Work instruction
After finding the line with "Your job is to locate the black pan" in the entries below, retype exactly each line from there through the line with "Think of this", including that final line.

_____

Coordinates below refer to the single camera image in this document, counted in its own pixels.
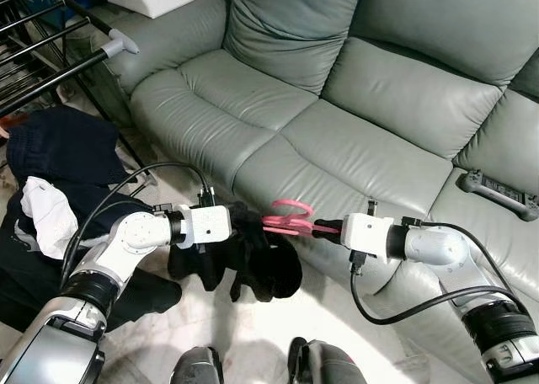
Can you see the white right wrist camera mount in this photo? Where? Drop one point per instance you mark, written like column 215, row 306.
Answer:
column 366, row 237

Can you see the grey green leather sofa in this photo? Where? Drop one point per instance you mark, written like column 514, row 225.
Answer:
column 379, row 81

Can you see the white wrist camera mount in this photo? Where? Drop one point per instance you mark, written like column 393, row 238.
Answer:
column 366, row 237
column 206, row 226

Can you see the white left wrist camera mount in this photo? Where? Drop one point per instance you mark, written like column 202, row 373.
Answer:
column 206, row 226

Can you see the white cloth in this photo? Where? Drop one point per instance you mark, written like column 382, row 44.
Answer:
column 50, row 220

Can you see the pink plastic hanger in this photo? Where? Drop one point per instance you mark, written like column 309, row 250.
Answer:
column 286, row 226
column 290, row 204

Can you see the grey robot left leg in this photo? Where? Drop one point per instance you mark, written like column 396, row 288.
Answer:
column 198, row 369

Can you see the small black garment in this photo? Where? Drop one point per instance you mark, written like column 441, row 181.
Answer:
column 261, row 270

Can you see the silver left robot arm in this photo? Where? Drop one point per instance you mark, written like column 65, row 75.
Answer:
column 135, row 232

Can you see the long black garment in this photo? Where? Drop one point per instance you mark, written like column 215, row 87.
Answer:
column 25, row 283

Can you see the grey robot leg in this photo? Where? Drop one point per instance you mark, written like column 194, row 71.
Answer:
column 328, row 367
column 198, row 369

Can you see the navy garment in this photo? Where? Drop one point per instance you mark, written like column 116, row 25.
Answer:
column 63, row 144

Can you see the grey robot right leg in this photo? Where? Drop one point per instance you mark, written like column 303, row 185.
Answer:
column 328, row 367

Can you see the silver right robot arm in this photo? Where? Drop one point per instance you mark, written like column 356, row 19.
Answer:
column 434, row 245

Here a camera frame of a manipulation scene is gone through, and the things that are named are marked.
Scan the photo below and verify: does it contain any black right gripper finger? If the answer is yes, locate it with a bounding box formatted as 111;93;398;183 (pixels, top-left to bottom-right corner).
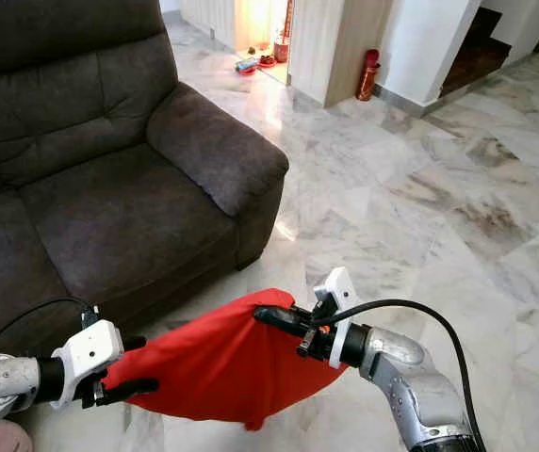
252;303;312;335

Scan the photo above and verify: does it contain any red pillow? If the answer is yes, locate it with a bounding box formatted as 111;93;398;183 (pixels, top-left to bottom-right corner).
102;287;351;433

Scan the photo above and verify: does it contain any brown-grey fabric sofa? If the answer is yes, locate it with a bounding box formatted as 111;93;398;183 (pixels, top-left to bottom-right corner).
0;0;290;363

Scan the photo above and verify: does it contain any red canister with red cap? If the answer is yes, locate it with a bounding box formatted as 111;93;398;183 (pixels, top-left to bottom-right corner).
355;48;382;103

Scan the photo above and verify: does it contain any red pot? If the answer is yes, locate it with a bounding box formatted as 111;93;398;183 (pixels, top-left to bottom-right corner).
272;33;291;63

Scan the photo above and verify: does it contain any light wooden cabinet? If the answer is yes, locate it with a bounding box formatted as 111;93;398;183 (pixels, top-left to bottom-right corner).
287;0;395;107

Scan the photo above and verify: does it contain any white ribbed panel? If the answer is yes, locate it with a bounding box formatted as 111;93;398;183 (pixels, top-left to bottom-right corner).
180;0;237;48

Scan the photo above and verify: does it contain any dark wooden staircase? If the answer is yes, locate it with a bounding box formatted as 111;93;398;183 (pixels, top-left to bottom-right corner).
438;7;512;96

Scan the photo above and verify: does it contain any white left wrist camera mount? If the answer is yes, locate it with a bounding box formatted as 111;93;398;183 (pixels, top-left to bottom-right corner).
50;318;125;412

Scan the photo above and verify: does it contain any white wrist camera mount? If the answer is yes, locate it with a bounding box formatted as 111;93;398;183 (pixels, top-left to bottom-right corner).
312;266;361;369
50;318;125;412

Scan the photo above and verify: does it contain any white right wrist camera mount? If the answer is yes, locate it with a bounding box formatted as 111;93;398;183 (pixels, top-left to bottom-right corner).
312;266;361;369

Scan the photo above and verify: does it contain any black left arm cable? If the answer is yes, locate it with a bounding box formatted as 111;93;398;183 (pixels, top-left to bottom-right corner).
0;296;101;361

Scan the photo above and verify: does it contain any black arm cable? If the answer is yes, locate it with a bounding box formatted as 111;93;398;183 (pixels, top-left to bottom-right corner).
331;298;489;452
0;296;101;361

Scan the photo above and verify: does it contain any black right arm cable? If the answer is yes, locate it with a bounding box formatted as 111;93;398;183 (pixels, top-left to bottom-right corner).
331;298;489;452

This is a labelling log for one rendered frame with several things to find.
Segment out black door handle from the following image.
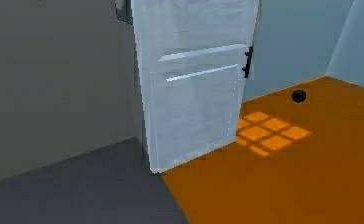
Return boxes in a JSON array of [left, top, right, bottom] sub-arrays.
[[241, 45, 254, 79]]

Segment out white room door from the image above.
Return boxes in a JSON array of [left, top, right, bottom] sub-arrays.
[[130, 0, 262, 174]]

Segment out black ball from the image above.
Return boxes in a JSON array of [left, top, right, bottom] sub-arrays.
[[291, 89, 307, 104]]

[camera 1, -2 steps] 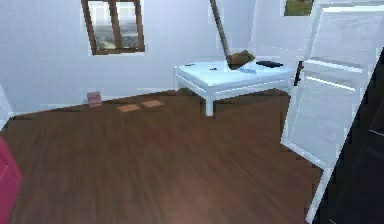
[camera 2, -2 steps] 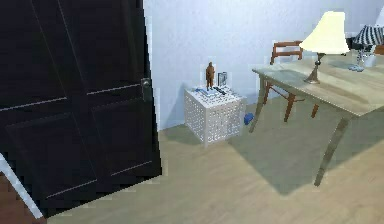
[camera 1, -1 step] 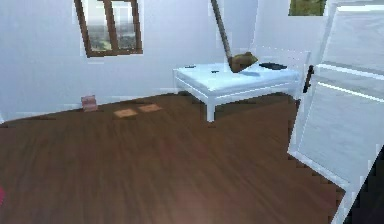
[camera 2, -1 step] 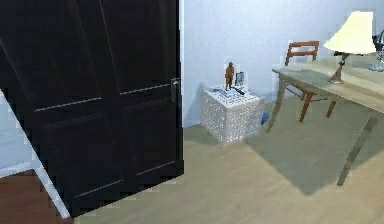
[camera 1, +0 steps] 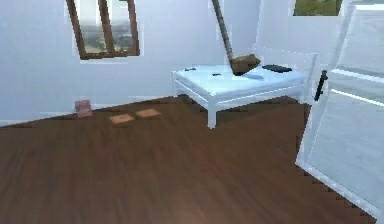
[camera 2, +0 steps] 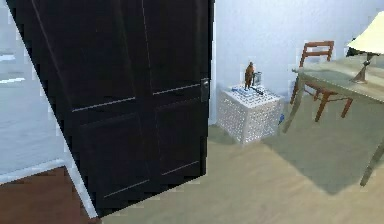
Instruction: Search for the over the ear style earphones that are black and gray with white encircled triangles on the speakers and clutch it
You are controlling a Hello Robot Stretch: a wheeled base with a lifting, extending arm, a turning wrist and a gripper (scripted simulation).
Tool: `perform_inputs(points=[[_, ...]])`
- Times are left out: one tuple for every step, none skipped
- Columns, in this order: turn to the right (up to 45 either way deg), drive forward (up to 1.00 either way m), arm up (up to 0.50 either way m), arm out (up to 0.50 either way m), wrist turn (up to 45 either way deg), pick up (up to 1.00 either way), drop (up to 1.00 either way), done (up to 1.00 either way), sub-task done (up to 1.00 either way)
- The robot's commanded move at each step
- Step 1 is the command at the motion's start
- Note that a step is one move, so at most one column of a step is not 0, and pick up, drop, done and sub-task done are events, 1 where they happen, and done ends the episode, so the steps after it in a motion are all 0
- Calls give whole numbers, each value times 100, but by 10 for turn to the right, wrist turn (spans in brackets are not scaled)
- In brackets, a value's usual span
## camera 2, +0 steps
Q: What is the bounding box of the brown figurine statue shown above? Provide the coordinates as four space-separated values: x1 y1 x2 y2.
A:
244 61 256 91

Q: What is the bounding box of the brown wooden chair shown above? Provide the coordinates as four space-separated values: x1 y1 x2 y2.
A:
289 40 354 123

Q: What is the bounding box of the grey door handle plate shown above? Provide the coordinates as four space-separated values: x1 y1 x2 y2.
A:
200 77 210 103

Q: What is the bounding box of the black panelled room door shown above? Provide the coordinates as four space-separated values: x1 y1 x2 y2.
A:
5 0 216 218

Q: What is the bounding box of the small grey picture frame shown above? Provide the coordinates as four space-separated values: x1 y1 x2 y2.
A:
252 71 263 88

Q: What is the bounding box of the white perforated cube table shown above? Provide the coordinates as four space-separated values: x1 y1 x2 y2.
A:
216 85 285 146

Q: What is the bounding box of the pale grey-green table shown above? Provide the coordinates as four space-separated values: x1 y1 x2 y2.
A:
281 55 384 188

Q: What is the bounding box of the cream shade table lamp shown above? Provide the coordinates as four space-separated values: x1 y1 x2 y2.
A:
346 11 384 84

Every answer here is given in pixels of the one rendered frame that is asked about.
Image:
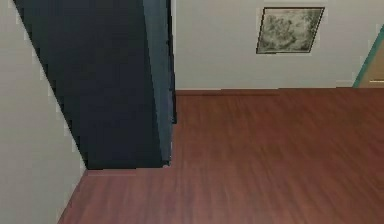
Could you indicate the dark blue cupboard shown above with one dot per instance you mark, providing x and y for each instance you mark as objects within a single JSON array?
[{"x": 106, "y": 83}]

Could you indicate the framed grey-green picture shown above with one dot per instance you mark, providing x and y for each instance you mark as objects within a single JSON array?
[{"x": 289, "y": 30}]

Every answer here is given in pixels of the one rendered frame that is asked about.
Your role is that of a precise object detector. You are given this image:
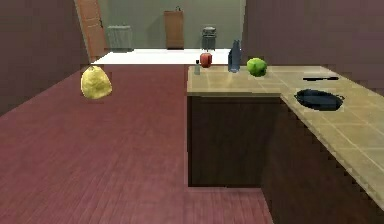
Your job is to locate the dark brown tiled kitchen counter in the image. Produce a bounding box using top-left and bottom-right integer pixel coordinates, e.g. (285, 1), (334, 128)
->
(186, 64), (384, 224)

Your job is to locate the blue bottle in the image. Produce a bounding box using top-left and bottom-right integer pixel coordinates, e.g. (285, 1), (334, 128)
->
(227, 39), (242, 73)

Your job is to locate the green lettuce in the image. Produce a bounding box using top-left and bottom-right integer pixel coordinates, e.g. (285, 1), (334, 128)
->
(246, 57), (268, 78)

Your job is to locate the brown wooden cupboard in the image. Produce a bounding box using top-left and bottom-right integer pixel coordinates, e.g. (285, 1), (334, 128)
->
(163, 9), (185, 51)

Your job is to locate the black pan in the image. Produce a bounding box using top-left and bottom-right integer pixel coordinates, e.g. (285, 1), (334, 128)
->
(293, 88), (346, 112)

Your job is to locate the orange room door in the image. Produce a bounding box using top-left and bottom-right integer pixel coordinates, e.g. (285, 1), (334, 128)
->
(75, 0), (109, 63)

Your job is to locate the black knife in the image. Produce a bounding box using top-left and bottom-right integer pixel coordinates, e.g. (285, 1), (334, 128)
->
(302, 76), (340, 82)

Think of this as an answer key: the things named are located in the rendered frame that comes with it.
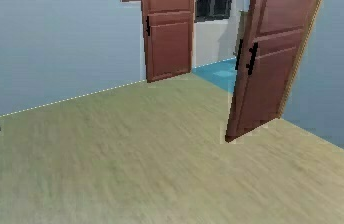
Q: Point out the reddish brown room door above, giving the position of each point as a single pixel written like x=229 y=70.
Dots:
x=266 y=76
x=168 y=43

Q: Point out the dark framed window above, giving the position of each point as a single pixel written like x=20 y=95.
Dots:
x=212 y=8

_____

Problem solution
Your job is to locate the black pan in the image. Produce a bounding box using top-left and bottom-right integer pixel coordinates, e.g. (285, 1), (334, 128)
->
(293, 88), (346, 112)

Your job is to locate the orange room door in the image. Produce a bounding box using top-left and bottom-right integer pixel coordinates, e.g. (285, 1), (334, 128)
->
(75, 0), (109, 63)

Your job is to locate the black knife in the image. Produce a bounding box using top-left and bottom-right integer pixel coordinates, e.g. (285, 1), (334, 128)
->
(302, 76), (340, 82)

Think of this as an answer key: the things named are located in the rendered frame that comes with it.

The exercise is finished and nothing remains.